The 17th IEEE International Conference on IC Design and Technology

Tutorial Program

The Monday afternoon, June 17th, 2019 is devoted to tutorials.

A certificate of attendance will be issued to all tutorial participants.
Participants requiring also the certification of academic credits for the tutorials have to go through an exam (questionnaire) at the end of the tutorial program.

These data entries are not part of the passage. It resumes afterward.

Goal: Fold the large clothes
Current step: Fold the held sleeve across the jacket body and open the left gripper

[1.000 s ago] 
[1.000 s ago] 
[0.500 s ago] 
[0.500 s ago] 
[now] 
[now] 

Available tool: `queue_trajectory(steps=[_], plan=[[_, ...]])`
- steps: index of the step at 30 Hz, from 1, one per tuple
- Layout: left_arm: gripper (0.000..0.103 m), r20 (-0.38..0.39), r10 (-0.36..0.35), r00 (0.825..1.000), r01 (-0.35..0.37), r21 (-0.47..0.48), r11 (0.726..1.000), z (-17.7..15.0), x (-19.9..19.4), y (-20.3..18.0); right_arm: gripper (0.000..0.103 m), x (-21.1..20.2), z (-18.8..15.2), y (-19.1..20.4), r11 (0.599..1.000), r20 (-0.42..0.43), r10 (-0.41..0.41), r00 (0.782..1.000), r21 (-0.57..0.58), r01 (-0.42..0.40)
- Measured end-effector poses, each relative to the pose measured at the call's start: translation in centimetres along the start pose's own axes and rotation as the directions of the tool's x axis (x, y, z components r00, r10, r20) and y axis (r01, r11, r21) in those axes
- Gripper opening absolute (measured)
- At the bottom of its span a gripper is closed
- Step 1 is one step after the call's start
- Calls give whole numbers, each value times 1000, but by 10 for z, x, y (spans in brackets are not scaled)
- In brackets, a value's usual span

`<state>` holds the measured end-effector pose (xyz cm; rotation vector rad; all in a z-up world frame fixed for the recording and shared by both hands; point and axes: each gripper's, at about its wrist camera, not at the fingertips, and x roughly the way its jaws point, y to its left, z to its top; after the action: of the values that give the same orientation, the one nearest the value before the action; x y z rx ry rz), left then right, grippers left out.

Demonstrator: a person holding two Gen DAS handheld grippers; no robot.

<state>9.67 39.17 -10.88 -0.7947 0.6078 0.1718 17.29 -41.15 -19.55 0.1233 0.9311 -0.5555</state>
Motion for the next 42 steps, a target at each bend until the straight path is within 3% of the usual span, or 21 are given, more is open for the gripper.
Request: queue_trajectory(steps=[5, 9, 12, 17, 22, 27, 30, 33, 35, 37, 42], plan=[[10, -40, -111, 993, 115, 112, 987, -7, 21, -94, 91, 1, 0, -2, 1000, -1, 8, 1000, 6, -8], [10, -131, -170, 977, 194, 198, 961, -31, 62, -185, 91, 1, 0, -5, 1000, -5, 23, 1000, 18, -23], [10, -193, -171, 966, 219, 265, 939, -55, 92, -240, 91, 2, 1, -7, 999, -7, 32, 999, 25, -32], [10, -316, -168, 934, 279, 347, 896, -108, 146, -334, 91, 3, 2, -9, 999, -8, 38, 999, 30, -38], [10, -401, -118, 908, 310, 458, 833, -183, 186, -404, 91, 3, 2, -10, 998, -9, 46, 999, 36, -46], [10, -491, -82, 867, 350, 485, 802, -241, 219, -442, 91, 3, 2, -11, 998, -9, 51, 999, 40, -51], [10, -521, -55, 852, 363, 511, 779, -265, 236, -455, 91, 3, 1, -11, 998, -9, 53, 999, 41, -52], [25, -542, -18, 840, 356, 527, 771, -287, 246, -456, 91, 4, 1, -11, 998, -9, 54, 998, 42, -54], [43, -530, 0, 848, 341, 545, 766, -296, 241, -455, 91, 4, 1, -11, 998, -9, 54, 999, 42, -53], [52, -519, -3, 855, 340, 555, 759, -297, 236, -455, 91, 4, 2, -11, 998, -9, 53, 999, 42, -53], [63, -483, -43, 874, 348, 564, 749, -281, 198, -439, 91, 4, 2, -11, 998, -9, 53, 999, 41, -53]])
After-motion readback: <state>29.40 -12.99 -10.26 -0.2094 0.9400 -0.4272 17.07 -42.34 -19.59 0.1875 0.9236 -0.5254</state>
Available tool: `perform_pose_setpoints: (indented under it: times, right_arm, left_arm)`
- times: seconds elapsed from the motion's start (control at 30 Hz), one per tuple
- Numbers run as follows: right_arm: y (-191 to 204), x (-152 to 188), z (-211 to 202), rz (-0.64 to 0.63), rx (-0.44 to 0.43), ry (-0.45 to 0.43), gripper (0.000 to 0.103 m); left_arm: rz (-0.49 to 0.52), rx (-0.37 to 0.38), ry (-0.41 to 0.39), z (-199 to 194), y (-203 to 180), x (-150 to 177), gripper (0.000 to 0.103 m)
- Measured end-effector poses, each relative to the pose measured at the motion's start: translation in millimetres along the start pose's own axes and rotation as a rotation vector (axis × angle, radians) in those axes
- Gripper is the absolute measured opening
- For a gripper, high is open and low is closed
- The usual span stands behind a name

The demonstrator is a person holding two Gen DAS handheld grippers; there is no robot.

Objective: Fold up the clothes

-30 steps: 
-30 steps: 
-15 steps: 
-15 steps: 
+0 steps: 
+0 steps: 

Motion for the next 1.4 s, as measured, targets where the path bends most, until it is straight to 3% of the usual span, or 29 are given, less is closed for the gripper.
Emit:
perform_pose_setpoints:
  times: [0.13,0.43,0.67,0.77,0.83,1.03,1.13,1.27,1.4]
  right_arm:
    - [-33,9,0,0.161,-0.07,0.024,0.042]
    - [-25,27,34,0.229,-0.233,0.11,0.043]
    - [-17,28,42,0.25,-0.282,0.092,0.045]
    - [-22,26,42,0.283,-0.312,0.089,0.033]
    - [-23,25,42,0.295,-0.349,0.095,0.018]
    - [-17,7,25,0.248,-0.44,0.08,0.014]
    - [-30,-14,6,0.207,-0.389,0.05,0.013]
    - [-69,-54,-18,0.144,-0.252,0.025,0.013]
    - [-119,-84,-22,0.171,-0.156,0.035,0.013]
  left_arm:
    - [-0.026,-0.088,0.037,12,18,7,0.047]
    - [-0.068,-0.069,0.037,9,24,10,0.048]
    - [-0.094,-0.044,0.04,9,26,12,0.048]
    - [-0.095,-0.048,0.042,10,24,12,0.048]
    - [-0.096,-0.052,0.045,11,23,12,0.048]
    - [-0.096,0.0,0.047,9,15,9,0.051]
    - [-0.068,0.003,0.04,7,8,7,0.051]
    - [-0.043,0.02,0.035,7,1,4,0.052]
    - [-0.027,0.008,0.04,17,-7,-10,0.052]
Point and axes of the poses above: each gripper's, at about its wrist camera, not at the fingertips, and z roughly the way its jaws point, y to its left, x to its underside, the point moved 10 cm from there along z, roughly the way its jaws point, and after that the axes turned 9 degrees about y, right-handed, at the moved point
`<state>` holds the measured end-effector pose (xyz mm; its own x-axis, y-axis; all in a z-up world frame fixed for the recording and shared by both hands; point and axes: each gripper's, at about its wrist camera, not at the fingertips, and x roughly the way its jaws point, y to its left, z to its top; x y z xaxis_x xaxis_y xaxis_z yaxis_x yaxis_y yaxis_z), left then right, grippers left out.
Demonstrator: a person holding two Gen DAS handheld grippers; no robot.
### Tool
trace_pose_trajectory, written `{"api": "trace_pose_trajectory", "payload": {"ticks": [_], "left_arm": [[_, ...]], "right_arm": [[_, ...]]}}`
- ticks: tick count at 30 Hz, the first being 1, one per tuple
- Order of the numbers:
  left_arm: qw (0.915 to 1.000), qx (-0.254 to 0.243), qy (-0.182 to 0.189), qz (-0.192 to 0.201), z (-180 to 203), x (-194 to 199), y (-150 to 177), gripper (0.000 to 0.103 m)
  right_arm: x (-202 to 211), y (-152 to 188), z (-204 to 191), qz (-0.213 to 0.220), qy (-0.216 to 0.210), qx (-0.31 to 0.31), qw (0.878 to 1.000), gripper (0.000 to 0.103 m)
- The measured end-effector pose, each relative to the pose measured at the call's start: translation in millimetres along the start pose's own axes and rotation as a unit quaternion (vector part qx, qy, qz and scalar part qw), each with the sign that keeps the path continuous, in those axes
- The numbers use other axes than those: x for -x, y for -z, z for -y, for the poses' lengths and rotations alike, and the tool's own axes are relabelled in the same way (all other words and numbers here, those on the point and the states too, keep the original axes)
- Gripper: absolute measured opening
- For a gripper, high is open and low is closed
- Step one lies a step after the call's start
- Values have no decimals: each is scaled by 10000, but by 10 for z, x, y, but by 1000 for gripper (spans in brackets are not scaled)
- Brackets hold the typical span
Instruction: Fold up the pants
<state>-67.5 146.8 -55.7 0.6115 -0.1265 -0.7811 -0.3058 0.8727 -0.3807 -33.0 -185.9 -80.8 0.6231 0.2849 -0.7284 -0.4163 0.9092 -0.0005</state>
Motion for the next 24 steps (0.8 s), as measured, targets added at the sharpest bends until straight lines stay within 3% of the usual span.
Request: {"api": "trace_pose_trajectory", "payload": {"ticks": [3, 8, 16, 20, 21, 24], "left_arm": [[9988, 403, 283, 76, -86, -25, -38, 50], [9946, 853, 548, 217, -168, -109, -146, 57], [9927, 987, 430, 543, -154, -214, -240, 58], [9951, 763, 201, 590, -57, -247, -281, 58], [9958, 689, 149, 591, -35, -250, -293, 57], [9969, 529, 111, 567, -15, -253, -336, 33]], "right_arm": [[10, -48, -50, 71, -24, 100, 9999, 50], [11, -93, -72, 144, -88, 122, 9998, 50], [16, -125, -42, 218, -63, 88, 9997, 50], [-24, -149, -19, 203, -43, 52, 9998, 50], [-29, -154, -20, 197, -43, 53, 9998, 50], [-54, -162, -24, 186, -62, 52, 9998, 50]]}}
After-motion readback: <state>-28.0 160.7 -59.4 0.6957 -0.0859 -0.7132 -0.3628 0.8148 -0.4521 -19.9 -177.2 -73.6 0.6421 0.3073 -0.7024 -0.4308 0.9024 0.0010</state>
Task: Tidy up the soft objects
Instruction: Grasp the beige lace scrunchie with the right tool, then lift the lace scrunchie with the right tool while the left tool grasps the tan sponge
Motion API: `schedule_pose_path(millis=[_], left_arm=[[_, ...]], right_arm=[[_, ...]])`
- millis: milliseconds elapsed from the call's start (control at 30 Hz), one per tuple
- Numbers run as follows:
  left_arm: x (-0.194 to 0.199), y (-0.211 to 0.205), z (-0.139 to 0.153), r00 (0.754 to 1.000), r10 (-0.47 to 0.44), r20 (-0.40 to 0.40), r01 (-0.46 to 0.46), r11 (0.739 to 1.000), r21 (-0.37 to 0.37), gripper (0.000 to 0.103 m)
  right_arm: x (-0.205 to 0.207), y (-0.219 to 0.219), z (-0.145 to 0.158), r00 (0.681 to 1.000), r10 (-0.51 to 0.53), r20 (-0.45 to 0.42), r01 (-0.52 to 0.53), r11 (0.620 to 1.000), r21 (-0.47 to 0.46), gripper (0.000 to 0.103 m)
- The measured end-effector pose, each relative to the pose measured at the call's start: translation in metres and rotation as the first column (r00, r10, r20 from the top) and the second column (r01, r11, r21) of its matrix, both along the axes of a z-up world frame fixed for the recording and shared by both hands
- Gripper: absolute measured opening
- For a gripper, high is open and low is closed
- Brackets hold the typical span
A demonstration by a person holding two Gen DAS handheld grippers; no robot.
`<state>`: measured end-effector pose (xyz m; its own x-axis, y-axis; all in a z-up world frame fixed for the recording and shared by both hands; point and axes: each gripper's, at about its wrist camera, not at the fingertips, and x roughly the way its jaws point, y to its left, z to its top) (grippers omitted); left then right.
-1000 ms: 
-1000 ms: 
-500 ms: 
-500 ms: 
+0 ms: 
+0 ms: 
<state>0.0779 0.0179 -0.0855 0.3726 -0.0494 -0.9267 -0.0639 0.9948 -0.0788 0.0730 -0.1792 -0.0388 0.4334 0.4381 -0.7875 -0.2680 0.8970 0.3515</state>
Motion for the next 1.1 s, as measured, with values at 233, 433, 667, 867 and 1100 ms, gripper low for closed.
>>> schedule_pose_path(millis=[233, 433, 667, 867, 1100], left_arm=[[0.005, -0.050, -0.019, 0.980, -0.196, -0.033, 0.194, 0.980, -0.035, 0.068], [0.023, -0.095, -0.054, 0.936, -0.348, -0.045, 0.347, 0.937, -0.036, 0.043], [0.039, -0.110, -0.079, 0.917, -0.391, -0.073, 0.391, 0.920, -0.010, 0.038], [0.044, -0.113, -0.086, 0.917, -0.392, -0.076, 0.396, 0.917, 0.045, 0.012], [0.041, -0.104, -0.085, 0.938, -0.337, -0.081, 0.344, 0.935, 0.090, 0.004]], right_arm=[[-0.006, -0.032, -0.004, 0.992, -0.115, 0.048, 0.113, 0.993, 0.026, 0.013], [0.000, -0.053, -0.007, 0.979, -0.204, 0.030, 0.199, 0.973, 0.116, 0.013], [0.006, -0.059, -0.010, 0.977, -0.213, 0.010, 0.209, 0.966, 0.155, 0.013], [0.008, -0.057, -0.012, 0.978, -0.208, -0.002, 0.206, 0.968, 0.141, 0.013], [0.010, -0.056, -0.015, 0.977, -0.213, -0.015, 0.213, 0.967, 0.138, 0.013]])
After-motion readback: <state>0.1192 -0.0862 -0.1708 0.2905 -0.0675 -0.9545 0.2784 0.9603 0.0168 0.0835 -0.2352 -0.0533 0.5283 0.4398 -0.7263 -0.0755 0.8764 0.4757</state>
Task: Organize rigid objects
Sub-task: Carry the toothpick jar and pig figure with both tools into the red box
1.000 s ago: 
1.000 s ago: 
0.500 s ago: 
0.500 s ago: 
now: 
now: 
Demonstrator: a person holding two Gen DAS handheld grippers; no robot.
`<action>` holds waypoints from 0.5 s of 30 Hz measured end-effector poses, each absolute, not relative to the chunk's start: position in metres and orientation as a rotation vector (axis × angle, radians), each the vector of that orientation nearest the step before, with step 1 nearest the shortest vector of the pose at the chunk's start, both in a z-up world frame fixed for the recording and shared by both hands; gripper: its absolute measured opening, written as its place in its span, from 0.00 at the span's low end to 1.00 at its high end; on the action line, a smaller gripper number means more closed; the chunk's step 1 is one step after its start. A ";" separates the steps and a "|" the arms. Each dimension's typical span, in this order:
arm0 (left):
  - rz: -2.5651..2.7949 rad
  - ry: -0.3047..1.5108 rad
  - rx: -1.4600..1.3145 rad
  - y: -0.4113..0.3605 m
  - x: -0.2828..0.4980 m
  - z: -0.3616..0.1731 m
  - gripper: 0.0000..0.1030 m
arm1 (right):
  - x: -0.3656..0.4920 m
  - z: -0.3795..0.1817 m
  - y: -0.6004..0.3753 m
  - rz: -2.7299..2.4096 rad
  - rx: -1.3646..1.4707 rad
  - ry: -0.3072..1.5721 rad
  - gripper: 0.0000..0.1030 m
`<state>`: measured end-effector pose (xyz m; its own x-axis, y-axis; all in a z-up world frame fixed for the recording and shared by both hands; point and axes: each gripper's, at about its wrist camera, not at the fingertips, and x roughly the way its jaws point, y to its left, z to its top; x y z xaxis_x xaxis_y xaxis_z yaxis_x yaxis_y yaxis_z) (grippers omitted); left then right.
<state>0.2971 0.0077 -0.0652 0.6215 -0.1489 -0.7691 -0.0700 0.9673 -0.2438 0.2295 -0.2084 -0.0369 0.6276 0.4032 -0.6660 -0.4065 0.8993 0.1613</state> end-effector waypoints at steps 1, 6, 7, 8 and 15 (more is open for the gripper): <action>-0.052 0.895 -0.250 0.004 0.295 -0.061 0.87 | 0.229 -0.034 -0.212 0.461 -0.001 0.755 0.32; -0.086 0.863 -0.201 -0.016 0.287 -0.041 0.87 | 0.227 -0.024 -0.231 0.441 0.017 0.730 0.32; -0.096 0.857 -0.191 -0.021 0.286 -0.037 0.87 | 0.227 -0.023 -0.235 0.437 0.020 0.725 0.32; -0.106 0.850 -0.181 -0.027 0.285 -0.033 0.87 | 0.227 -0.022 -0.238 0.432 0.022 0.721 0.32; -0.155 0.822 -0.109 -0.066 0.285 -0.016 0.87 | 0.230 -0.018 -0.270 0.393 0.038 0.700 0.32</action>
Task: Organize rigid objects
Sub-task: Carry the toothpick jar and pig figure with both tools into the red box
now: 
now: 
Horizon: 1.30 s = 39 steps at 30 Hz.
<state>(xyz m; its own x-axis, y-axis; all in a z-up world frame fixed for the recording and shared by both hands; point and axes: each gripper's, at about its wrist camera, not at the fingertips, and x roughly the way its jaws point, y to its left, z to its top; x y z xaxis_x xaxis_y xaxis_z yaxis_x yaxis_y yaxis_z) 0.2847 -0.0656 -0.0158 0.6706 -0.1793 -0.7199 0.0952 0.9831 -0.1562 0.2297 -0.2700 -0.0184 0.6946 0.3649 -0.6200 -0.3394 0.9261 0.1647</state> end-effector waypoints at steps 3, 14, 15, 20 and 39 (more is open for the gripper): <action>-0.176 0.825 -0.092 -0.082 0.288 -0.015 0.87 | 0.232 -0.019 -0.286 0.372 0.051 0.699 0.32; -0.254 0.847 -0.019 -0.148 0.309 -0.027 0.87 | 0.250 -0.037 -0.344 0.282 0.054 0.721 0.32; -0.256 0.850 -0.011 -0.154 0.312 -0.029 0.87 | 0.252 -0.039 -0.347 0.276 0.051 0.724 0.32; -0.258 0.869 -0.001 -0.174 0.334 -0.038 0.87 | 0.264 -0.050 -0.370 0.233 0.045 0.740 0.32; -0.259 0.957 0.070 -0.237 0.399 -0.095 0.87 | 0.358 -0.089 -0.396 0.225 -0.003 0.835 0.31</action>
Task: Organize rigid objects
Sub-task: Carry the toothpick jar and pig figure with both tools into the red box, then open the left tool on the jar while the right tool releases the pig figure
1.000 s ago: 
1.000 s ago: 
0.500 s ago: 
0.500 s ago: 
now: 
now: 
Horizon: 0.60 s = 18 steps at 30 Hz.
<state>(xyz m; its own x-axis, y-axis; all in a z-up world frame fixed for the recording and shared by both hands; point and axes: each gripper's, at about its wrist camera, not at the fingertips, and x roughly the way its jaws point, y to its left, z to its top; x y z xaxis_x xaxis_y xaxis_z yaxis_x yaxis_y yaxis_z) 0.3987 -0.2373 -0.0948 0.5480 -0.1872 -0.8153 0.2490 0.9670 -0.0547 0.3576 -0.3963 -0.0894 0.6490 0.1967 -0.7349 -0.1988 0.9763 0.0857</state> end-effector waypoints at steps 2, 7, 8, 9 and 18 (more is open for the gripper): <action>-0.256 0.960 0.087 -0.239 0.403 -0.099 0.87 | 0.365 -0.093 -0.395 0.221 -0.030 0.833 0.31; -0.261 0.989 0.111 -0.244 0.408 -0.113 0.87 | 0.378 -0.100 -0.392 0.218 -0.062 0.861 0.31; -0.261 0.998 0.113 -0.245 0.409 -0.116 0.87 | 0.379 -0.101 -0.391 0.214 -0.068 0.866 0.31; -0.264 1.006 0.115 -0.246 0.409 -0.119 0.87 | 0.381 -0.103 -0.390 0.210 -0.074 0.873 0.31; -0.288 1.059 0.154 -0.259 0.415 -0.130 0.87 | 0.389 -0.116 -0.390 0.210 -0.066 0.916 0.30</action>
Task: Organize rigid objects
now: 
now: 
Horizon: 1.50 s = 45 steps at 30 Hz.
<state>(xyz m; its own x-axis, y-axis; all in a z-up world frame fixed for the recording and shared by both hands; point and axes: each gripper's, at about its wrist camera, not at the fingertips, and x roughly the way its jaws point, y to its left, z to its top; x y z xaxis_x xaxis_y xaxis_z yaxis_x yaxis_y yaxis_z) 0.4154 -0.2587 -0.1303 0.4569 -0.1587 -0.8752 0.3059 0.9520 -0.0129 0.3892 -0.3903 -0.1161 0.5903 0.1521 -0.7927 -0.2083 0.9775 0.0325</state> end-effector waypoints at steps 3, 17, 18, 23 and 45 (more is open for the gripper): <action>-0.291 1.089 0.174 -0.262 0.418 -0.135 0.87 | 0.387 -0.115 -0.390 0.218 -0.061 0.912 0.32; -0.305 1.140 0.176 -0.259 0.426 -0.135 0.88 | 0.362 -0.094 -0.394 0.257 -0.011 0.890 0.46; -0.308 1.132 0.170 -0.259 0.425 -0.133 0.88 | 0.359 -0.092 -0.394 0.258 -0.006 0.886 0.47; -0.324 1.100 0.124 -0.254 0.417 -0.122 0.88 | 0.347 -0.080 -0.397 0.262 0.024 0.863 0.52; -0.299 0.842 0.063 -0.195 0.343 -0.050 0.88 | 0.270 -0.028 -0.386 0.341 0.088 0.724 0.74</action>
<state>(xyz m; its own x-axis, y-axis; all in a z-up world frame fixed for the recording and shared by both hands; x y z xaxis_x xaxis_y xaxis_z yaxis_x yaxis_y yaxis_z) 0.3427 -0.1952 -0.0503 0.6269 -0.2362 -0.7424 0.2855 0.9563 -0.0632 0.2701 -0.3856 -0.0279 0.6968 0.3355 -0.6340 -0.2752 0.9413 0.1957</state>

The tutorial program is the following:

Topic: Artificial intelligence and emerging memories

13:00-14:20 Tutorial 1

Title: Resistive memories for neuromorphic hardware

Dr. Elisa Vianello, CEA-LETI

Abstract: Resistive random-access memory (RRAM) is a memory technology that promises high-capacity, non-volatile data storage, low voltages, fast programming and reading time, single bit alterability, and easiness of integration in the Back-End-Of-Line of advanced CMOS logic. This will revolutionize traditional memory hierarchy and facilitate the implementation of in-memory computing architectures and Deep Learning accelerators. RRAM devices also represent one possible path for design non-von Neumann systems where logic and memory are entirely merged. Two different flavors of non-von Neumann systems will be presented: artificial neural networks (ANNs), and spiking neural networks (SNNs). ANNs includes convolutional neural networks, multilayer perceptrons and binarized neural networks and, are trained using supervised learning and error Backpropagation. Arrays of analog resistive memory elements represent matrices of synaptic weights. They are ideally suited for the multiply-accumulate operations at the heart of forward-inference and training. SNNs (also called 3rd generation of neural networks) are more biologically-inspired. SNNs incorporate the concept of time into their operating model. They operate using spikes, which are discrete events that take place at points in time, rather than continuous values. Resistive memories can be incorporated into neuron and synapse circuits allowing memory to be truly co-localised with the computational units and facilitating the realisation of massively parallel local plasticity mechanisms such as spike-timing-dependent-plasticity that is believed to be a foundation of learning in the brain. Second, RRAMs can play a role in the design of asynchronous routing. RRAM-based ternary-content addressable memory (TCAM) are a compact solution for implementing reconfigurable multi-core neuromorphic architectures.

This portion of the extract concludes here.